Only a ‘deserving man’ can get maintenance from his wife
The question to be answered is after the loss of employment what steps were taken by you to secure another employment. The court will have to consider several relevant factors for granting maintenance to the husband.
I read in newspapers recently that the Bombay High Court has asked a woman to pay alimony to her former husband. I was earning a decent salary till a couple of years ago when I lost my job. I had invested all my earnings in properties, registered either in my wife’s name or us as joint partners. For the past three years, we are living separately — I with my mother at our ancestral home and she with her aunt on our joint property. We are not legally separated yet. Can I claim alimony from her in this context?
— Dinakaran C, Vellore
Even under Section 24 of the Hindu Marriage Act, it is only the ‘deserving man’ who can get maintenance from his wife. The relative merits of the parties will be weighed by the court. Your mere loss of employment will not be a good ground to get maintenance from the wife. The question to be answered is after the loss of employment what steps were taken by you to secure another employment. The court will have to consider several relevant factors for granting maintenance to the husband.

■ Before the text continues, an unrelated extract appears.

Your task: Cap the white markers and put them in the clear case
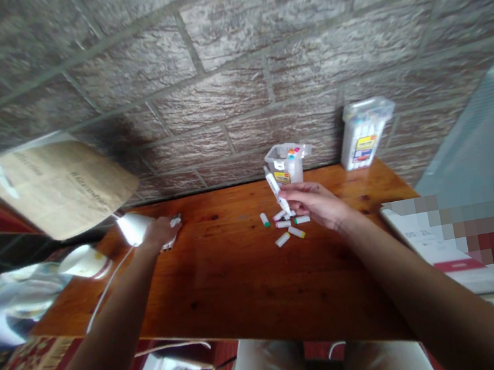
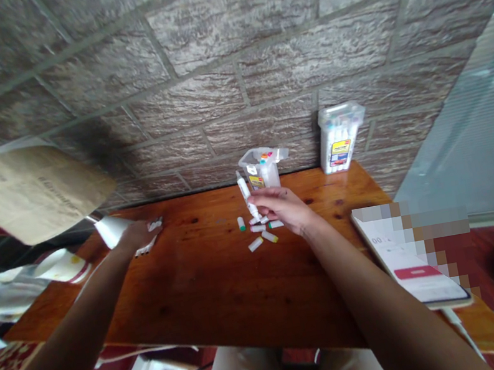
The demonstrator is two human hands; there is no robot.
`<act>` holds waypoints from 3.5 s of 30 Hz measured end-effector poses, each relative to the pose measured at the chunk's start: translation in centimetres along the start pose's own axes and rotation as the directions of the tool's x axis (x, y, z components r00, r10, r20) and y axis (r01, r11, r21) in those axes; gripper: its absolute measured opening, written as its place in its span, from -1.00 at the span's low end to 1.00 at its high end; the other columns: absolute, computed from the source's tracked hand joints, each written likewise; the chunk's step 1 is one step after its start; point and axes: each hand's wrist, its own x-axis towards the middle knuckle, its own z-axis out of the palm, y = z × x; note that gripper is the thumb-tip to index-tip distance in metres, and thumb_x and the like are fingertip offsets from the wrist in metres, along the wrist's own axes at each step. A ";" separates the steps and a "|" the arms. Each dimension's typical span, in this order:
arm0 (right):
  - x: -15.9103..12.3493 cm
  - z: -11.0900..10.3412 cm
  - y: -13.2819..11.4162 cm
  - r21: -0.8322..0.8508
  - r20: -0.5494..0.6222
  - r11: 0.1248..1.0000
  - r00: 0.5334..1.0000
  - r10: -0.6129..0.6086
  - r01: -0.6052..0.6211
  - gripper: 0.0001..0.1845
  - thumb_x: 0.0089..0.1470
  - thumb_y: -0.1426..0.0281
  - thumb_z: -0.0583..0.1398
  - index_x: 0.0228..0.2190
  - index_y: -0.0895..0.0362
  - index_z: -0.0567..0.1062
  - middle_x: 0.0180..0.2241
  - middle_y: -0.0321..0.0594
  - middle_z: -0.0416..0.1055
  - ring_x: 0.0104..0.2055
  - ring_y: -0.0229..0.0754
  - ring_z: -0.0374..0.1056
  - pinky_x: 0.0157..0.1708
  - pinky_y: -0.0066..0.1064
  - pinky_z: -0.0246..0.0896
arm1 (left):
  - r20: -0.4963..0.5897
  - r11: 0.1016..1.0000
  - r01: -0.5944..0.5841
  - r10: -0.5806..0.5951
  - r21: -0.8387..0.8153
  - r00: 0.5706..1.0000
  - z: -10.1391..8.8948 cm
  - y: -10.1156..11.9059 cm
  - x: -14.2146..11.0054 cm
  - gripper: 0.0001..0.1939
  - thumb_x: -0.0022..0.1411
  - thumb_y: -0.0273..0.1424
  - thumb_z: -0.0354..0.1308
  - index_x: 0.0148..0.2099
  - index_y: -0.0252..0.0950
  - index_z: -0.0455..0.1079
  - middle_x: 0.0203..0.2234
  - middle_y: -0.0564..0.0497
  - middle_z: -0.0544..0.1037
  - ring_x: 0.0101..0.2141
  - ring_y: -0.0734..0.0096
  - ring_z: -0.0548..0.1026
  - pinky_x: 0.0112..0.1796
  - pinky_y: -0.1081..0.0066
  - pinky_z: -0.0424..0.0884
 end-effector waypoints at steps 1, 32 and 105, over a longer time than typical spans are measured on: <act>0.0 0.1 0.0 0.003 0.001 1.000 1.000 0.005 -0.005 -0.60 -0.27 0.24 0.49 -0.39 0.19 0.57 -0.69 -0.51 0.16 -0.64 -0.45 -0.08 -0.63 -0.48 -0.23 | 0.012 1.000 -0.010 0.010 0.000 1.000 -0.1 0.5 -0.4 -0.60 0.25 -0.18 0.08 -0.17 -0.41 0.55 -0.31 -0.30 0.64 -0.15 -0.10 0.58 -0.23 0.29 0.39; -0.7 0.2 -0.9 -0.056 -0.107 0.998 0.993 -0.045 0.040 -0.69 -0.11 0.31 0.29 -0.25 -0.06 0.42 -0.47 -0.38 0.40 -0.56 -0.30 0.10 -0.60 -0.45 -0.12 | -0.470 0.263 -0.771 0.665 -0.580 0.580 3.2 14.8 -6.5 -0.76 0.32 -0.24 0.18 -0.13 -0.24 0.61 -0.47 0.01 0.61 -0.50 0.47 0.44 -0.37 0.48 0.28; -3.2 4.3 1.5 -0.829 0.098 0.299 0.649 -0.755 0.473 -0.87 0.15 0.37 0.32 -0.22 0.09 0.64 -0.25 -0.17 0.66 -0.30 -0.13 0.58 -0.25 -0.32 0.51 | -0.214 -0.722 0.366 0.574 -0.587 0.791 0.6 19.3 -9.4 -0.79 0.24 -0.27 0.33 -0.31 -0.27 0.43 -0.10 -0.04 0.67 0.08 0.21 0.55 0.21 0.13 0.30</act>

Liability in catastrophe will be put on those managing the show
I am planning to lease out my property on hilly terrain to a homestay hospitality group. If anything untoward happens involving the guests there, who will be held responsible? Myself or its administrator? What should I do to immune myself while getting into a contract with the group?
— Aakash, Madhavaram
Normally, in matters of future liability, it is better to indemnify yourself from the new administrator. Even otherwise, in any catastrophe, it is those who manage the show who will be held responsible for dealing with such issues.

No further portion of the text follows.